Философия подвига | страница 58
2 февраля Каляев увидел в карете великого князя, его жену великую княгиню Елизавету и детей — Павла, Марию и Дмитрия. Он опустил бомбу и отошёл.
4 февраля.
«Подъезжая к Каляеву, я склонился в пользу первого решения и, когда он сел ко мне в сани, я, рассказав ему об отказе Куликовского, предложил отложить дело. Каляев заволновался:
— Ни в коем случае… Нельзя Дору (Дора Бриллиант заряжала бомбы) ещё раз подвергать опасности… Я всё беру на себя.
(…) Каляев:
— Неужели ты мне не веришь? Я говорю тебе, что справлюсь один.

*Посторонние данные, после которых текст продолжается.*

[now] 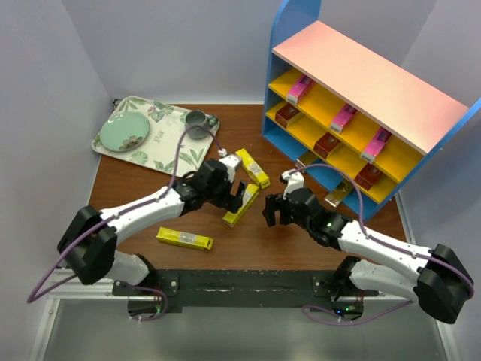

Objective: Place and organize the toothpastes onto the shelf
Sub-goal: Pick up the toothpaste from the center of the board.

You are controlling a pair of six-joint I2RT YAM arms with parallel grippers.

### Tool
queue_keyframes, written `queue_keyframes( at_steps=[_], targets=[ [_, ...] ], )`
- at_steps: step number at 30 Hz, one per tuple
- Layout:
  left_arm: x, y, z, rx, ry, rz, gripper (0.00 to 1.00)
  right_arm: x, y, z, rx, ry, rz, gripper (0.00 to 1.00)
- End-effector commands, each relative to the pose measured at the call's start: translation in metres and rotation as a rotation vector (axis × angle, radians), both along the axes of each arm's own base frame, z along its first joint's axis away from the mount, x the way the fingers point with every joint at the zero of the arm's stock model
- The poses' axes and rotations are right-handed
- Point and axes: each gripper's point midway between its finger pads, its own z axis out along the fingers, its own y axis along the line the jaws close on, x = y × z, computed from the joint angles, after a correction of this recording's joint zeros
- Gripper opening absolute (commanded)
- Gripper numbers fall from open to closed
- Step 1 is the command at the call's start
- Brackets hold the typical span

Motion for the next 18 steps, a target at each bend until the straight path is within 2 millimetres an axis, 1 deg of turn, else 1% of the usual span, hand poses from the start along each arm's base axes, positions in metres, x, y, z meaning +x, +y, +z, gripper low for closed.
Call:
queue_keyframes(
  at_steps=[1,2,3,4,5,6,7,9,10,11,12,13,15,16,18],
  targets=[
    [0.018,-0.033,0.005,0.039,-0.046,0.018,1.00,0.010,0.006,0.024,0.137,-0.085,-0.059,0.86],
    [0.021,-0.036,0.003,0.053,-0.046,0.015,1.00,0.007,0.003,0.023,0.146,-0.090,-0.062,0.87],
    [0.027,-0.043,0.008,0.057,-0.056,0.014,1.00,0.006,0.002,0.022,0.151,-0.092,-0.061,0.87],
    [0.029,-0.046,-0.002,0.083,-0.042,0.003,0.99,0.005,0.001,0.022,0.156,-0.094,-0.064,0.87],
    [0.031,-0.050,-0.003,0.087,-0.041,-0.004,0.97,0.003,-0.001,0.019,0.156,-0.093,-0.065,0.87],
    [0.034,-0.056,-0.002,0.083,-0.045,-0.013,0.96,0.003,-0.002,0.022,0.166,-0.101,-0.068,0.87],
    [0.035,-0.058,-0.010,0.096,-0.034,-0.023,0.93,0.002,-0.003,0.021,0.162,-0.102,-0.068,0.87],
    [0.039,-0.062,-0.015,0.097,-0.034,-0.027,0.90,0.002,-0.007,0.022,0.161,-0.111,-0.074,0.87],
    [0.039,-0.063,-0.024,0.111,-0.023,-0.026,0.88,0.002,-0.008,0.022,0.159,-0.113,-0.076,0.87],
    [0.040,-0.063,-0.028,0.117,-0.018,-0.027,0.86,0.001,-0.008,0.021,0.158,-0.113,-0.075,0.87],
    [0.042,-0.065,-0.029,0.120,-0.018,-0.027,0.85,0.001,-0.008,0.020,0.160,-0.114,-0.074,0.87],
    [0.042,-0.066,-0.038,0.132,-0.005,-0.027,0.84,0.001,-0.008,0.020,0.161,-0.115,-0.074,0.87],
    [0.046,-0.071,-0.042,0.127,-0.006,-0.027,0.82,0.000,-0.006,0.018,0.163,-0.110,-0.065,0.87],
    [0.046,-0.071,-0.051,0.140,0.009,-0.028,0.78,0.000,-0.005,0.018,0.163,-0.107,-0.061,0.87],
    [0.048,-0.075,-0.054,0.137,0.014,-0.033,0.76,-0.001,-0.003,0.018,0.170,-0.105,-0.053,0.87]
  ],
)
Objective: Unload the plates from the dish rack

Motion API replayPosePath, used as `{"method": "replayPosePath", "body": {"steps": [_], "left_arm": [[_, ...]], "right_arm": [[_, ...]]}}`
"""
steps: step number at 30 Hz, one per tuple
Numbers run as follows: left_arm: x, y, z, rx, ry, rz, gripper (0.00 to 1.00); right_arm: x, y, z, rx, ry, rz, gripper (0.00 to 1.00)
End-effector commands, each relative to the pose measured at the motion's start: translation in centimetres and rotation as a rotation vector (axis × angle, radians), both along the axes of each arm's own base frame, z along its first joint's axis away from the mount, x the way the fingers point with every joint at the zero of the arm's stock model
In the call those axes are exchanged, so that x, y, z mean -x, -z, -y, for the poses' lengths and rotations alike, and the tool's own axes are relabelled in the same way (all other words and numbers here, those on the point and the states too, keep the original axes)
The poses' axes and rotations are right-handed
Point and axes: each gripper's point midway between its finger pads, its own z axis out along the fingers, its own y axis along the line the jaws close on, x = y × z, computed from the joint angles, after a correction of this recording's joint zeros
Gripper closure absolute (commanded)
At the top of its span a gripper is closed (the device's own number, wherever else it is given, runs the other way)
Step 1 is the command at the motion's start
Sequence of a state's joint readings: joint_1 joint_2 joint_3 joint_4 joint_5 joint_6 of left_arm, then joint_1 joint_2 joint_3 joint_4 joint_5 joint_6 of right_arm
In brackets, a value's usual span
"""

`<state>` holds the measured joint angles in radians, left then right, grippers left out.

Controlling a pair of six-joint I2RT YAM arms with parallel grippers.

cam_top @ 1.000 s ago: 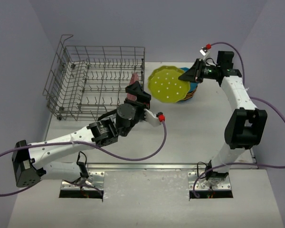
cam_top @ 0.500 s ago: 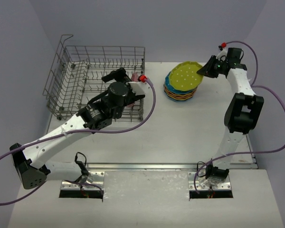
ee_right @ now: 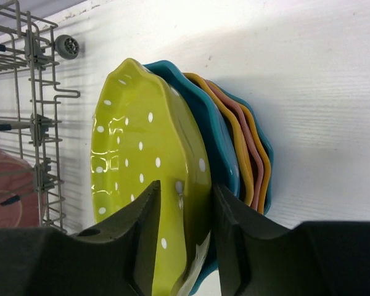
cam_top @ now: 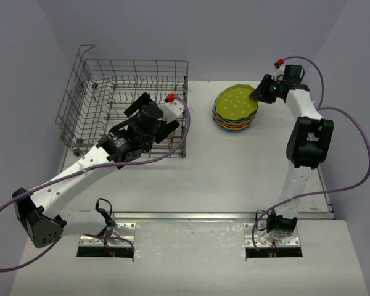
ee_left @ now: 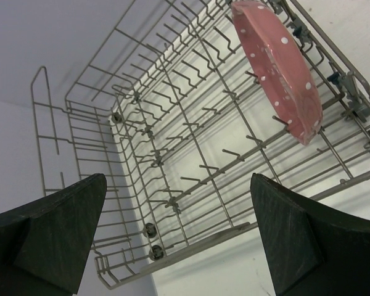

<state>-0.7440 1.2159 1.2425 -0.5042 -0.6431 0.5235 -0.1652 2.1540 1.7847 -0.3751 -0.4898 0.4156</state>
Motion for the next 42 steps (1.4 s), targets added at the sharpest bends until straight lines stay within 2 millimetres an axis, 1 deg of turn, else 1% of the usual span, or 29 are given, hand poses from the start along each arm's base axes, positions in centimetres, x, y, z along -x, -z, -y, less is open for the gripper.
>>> {"method": "replayPosePath", "body": {"steps": [1,3,4,5,7,9,10,12,13,14,15,17,18,20,22,24,25,26,27,29,32,33,35,36,39,41,42], "left_arm": [[0.4,0.7,-0.3,0.110,-0.018,-0.038,0.00],[0.3,1.4,-0.5,0.142,-0.025,-0.073,0.00],[0.3,2.2,-0.3,0.181,-0.025,-0.118,0.00],[0.1,2.5,-0.7,0.201,-0.040,-0.138,0.00],[-0.4,3.0,-0.5,0.260,-0.040,-0.187,0.00],[-1.1,3.3,0.5,0.331,-0.022,-0.235,0.02],[-1.7,3.3,0.6,0.361,-0.029,-0.249,0.04],[-2.6,3.7,1.7,0.416,-0.002,-0.294,0.10],[-3.0,3.5,2.4,0.442,0.014,-0.306,0.13],[-3.1,3.1,2.9,0.466,0.028,-0.304,0.13],[-3.5,2.9,3.6,0.490,0.044,-0.313,0.16],[-4.3,3.3,4.9,0.521,0.054,-0.333,0.19],[-4.7,3.7,5.3,0.528,0.056,-0.343,0.21],[-5.8,4.9,5.8,0.527,0.045,-0.359,0.26],[-6.8,5.2,6.4,0.547,0.038,-0.341,0.28],[-7.5,5.7,6.8,0.556,0.032,-0.342,0.29],[-8.0,6.1,7.1,0.560,0.025,-0.346,0.29],[-8.1,6.7,7.2,0.555,0.020,-0.357,0.29],[-8.8,6.8,7.4,0.560,0.011,-0.352,0.29],[-9.7,8.0,7.4,0.543,-0.019,-0.358,0.32],[-10.8,9.2,7.2,0.528,-0.065,-0.357,0.35],[-11.2,9.2,7.1,0.527,-0.079,-0.348,0.37],[-11.8,9.8,6.9,0.519,-0.109,-0.341,0.42],[-12.1,10.5,6.8,0.509,-0.130,-0.347,0.44],[-12.9,11.6,6.0,0.490,-0.186,-0.341,0.52],[-13.4,11.8,5.3,0.515,-0.231,-0.337,0.60],[-13.6,11.6,5.1,0.521,-0.242,-0.332,0.63]], "right_arm": [[-2.0,-6.7,0.8,0.118,0.007,0.205,0.49],[-1.8,-7.5,0.9,0.142,0.008,0.222,0.39],[-1.6,-8.7,1.2,0.164,0.018,0.246,0.30],[-1.4,-9.4,1.3,0.179,0.015,0.260,0.26],[-1.1,-11.5,1.3,0.207,0.009,0.303,0.22],[-0.5,-13.8,1.4,0.230,0.014,0.348,0.10],[-0.3,-14.8,1.3,0.243,0.012,0.369,0.06],[0.6,-17.6,1.2,0.276,0.014,0.424,0.01],[1.1,-18.7,1.2,0.292,0.016,0.446,0.01],[1.2,-18.9,1.4,0.299,0.023,0.447,0.01],[1.8,-19.6,1.5,0.312,0.030,0.458,0.01],[3.2,-21.5,1.5,0.329,0.041,0.487,0.01],[3.7,-21.6,1.5,0.335,0.043,0.486,0.01],[5.1,-20.9,1.4,0.342,0.037,0.471,0.01],[7.0,-21.7,1.3,0.360,0.037,0.500,0.01],[8.3,-20.1,1.3,0.375,0.030,0.477,0.01],[8.9,-20.5,1.4,0.382,0.037,0.490,0.01],[9.1,-19.2,1.3,0.382,0.029,0.465,0.01],[9.9,-18.7,1.2,0.384,0.025,0.462,0.01],[11.0,-17.8,1.0,0.385,0.018,0.451,0.01],[11.9,-17.2,0.9,0.385,0.014,0.437,0.01],[12.1,-17.4,0.9,0.385,0.014,0.442,0.01],[12.3,-17.1,0.8,0.383,0.010,0.437,0.01],[12.4,-17.0,0.7,0.381,0.011,0.437,0.01],[12.6,-16.9,0.7,0.379,0.010,0.433,0.01],[12.8,-16.9,0.6,0.374,0.005,0.432,0.01],[12.9,-16.9,0.5,0.373,0.004,0.431,0.01]]}}
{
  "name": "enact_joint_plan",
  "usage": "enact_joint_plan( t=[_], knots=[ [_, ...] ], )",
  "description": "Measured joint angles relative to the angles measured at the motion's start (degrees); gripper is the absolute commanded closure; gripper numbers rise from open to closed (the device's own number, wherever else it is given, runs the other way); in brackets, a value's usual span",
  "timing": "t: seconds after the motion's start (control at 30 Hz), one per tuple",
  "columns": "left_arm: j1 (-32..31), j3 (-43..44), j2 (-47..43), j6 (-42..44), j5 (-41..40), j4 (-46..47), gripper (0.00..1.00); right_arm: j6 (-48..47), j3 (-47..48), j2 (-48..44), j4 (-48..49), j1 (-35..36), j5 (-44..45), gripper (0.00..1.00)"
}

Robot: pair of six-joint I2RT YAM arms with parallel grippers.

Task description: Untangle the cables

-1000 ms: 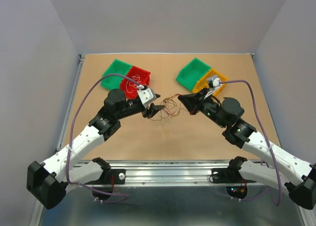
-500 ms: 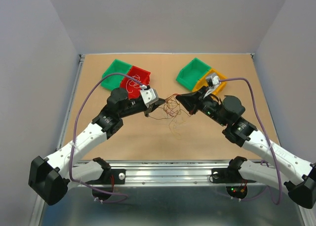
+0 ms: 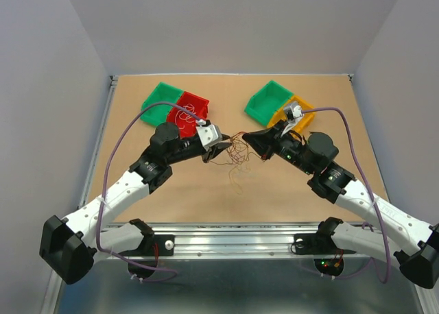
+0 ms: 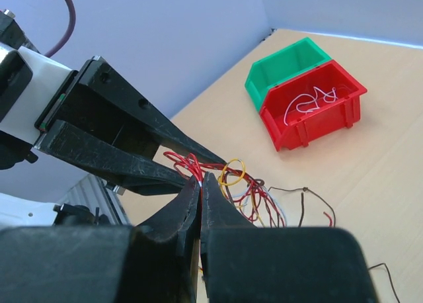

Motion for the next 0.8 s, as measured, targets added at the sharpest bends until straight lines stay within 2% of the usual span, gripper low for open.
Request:
enact_joint_plan(
  t=[0.03, 0.07, 0.23, 0.3, 0.33, 0.4, 0.53, 0.57, 0.63, 0.67, 0.8],
  knots=[
    [-0.1, 0.0, 0.2, 0.1, -0.2, 0.2, 0.56, 0.1, 0.0, 0.0, 0.0, 0.0, 0.0, 1.00],
    [-0.2, 0.0, 0.3, 0.2, -0.3, 0.2, 0.47, 0.2, 0.0, 0.0, 0.0, 0.0, -0.2, 0.99],
    [-0.7, 0.0, 1.0, 0.7, -2.0, 0.6, 0.47, 0.5, 0.0, 0.0, 0.0, 0.0, -0.4, 0.99],
    [-0.8, -0.1, 1.0, 1.0, -2.3, 1.0, 0.56, 0.6, 0.1, 0.0, 0.0, 0.0, -0.4, 0.99],
    [-0.8, -0.2, 1.0, 1.2, -2.4, 1.4, 0.67, 0.7, 0.2, 0.0, 0.0, 0.0, -0.4, 0.99],
    [-0.8, -0.9, 0.8, 1.6, -2.6, 2.0, 0.71, 0.7, 0.7, 0.0, 0.0, 0.0, -0.4, 0.99],
    [-0.8, -2.3, -0.3, 2.4, -2.4, 2.6, 0.71, 0.7, 1.3, 0.0, 0.0, 0.0, -0.6, 0.99],
    [-0.8, -2.7, -0.8, 2.7, -2.2, 2.6, 0.80, 0.8, 1.3, 0.0, 0.0, 0.0, -0.6, 0.99],
    [-0.8, -3.5, -2.0, 3.3, -1.9, 2.9, 0.90, 0.9, 1.4, -0.1, 0.0, 0.0, -0.6, 0.99],
    [-0.8, -3.8, -2.6, 3.6, -1.8, 3.0, 1.00, 0.9, 1.4, -0.1, 0.0, 0.0, -0.7, 0.99],
    [-0.9, -4.2, -3.5, 4.0, -1.4, 3.7, 1.00, 1.2, 1.8, -0.1, 0.1, 0.0, -1.0, 0.99]
  ],
)
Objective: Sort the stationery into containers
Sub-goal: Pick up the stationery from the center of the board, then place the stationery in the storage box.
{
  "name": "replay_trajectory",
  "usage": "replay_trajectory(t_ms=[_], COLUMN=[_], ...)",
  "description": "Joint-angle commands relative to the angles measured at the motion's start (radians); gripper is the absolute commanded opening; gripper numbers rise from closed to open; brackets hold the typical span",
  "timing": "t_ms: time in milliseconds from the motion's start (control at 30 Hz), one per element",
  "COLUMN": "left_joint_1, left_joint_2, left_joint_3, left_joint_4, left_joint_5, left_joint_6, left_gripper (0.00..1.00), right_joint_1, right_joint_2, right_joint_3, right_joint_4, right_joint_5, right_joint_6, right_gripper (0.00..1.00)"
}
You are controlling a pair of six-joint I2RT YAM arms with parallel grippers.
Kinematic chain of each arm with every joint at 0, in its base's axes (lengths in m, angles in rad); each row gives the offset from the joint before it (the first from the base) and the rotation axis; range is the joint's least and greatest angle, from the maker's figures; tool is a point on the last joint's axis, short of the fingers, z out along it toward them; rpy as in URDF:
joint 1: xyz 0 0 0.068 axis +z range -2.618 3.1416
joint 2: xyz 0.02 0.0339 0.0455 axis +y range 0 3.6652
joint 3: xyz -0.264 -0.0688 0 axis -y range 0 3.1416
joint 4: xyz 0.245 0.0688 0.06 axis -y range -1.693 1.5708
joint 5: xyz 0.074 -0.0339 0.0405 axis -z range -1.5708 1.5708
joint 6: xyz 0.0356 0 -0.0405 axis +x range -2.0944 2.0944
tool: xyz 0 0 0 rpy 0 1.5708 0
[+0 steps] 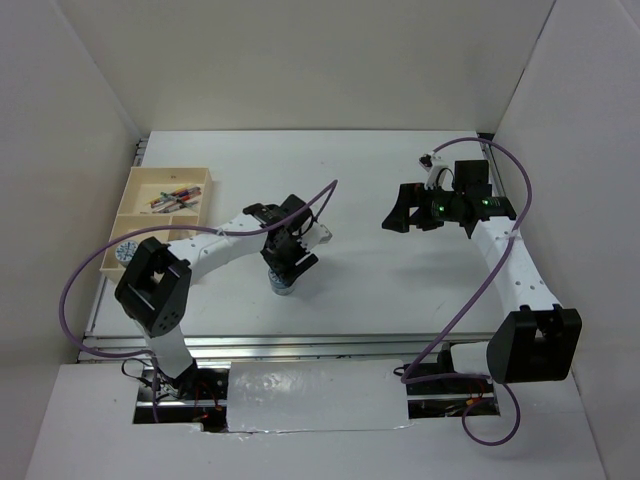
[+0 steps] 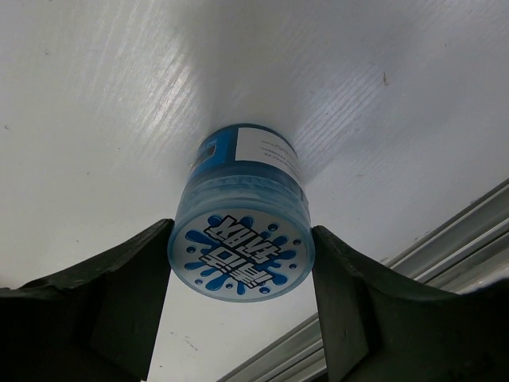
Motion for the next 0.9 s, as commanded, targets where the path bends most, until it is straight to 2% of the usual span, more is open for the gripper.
replay_trajectory(t_ms=[0, 133, 233, 433, 633, 800, 867], left_joint_1=[0.01, 0.101, 0.246, 0.571, 0.861, 1.045, 1.076], left_joint_2=[-0.047, -0.106, -0.138, -0.157, -0.14, -0.055, -0.035], left_joint_3=[-0.002, 0.079, 0.186, 0.36, 0.461, 0.578, 0.585], left_joint_4=[-0.036, -0.1, -0.192, -0.335, -0.41, -0.473, -0.476], left_joint_5=[0.004, 0.041, 0.102, 0.069, 0.121, 0.203, 0.225], left_joint_6=[0.0, 0.021, 0.064, 0.184, 0.308, 0.383, 0.394], left_gripper=[0.52, 0.47, 0.43, 0.34, 0.33, 0.32, 0.32], right_joint_1=[-0.005, -0.005, -0.007, 0.015, 0.05, 0.078, 0.088], right_joint_2=[-0.025, -0.025, -0.019, 0.018, 0.055, 0.085, 0.096], right_joint_3=[-0.001, 0.001, 0.002, 0.025, 0.058, 0.073, 0.084], right_joint_4=[-0.009, -0.011, -0.011, -0.028, -0.046, -0.051, -0.062], right_joint_5=[-0.013, -0.016, -0.018, -0.014, -0.004, 0.015, 0.021], right_joint_6=[-0.01, -0.011, -0.01, -0.022, -0.027, -0.036, -0.042], right_gripper=[1.0, 1.0, 0.99, 0.99, 0.98, 0.98, 0.98])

Я знал Каляева. Я знал, что никто из нас не может так уверенно поручиться за себя, как он. Я знал, что он бросит бомбу, только добежав до самой кареты, не раньше, и что он сохранит хладнокровие. Но я боялся случайности. Я сказал:
— Послушай, Янек, двое всё-таки лучше, чем один… Представь себе твою неудачу. Что тогда делать?
Он сказал:
— Неудачи у меня быть не может.
Его уверенность поколебала меня. Он продолжал:
— Если великий князь поедет, я убью его. Будь спокоен.
(…) Я принял решение: Каляев шел на великого князя один. Мы слезли с саней и пошли вдвоем по Ильинке к Красной площади. Когда мы подходили к Гостиному двору, на башне в Кремле часы пробили два. Каляев остановился.
— Прощай, Янек.
— Прощай.
Он поцеловал меня и свернул направо, к Никольским воротам».
«Когда я вышел на Кузнецкий мост, я услышал отдалённый глухой звук (…) Внизу, у Иверской, нам навстречу попался мальчишка, который бежал без шапки и кричал:
— Великого князя убило, голову оторвало».
«Против всех моих забот, — пишет Каляев в одном из писем к товарищам, — я остался 4 февраля жив. Я бросал на расстоянии четырёх шагов, не более, с разбега, в упор, я был захвачен вихрем взрыва, видел, как разрывалась карета. После того как облако рассеялось, я оказался у остатков задних колёс. Помню, в меня пахнуло дымом и щепками прямо в лицо, сорвало шапку. Я не упал, а только отвернул лицо. Потом увидел шагах в пяти от себя, ближе к воротам, комья великокняжеской одежды и обнажённое тело… Шагах в десяти за каретой лежала моя шапка, я подошёл, поднял её и надел…
(…) “Держи, держи”, — на меня чуть не наехали сыщичьи сани, и чьи-то руки овладели мной. Я не сопротивлялся».
«Мы поехали через Кремль на извозчике, и я задумал кричать: “Долой проклятого царя, да здравствует свобода, долой проклятое правительство, да здравствует партия социалистов-революционеров!” Меня привезли в городской участок… Я вошёл твёрдыми шагами. Было страшно противно среди этих жалких трусишек… И я был дерзок, издевался над ними.